**What is needed**
Select the lines below containing the word "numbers".

**Dataset section**

◆ ◆ ◆ ◆ ◆

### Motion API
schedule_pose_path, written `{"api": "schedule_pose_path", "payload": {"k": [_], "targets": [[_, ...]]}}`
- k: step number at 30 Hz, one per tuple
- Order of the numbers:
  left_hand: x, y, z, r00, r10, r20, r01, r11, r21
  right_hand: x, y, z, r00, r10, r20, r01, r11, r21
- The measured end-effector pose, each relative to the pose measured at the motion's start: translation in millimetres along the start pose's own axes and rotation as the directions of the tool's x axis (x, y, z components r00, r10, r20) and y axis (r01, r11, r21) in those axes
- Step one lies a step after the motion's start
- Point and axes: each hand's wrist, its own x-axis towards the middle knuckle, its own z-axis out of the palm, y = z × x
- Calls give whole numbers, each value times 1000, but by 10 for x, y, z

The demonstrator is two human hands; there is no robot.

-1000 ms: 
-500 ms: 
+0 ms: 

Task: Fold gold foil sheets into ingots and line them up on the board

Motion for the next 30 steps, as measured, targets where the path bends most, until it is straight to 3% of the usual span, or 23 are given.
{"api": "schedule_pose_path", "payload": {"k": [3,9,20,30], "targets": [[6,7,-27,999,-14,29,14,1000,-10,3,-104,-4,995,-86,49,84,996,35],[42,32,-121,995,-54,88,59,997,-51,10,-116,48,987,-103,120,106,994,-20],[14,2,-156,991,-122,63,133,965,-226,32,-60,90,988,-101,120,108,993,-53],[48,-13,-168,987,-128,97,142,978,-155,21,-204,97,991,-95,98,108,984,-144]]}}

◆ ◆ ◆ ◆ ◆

**The answer**
- Order of the numbers:
- Calls give whole numbers, each value times 1000, but by 10 for x, y, z

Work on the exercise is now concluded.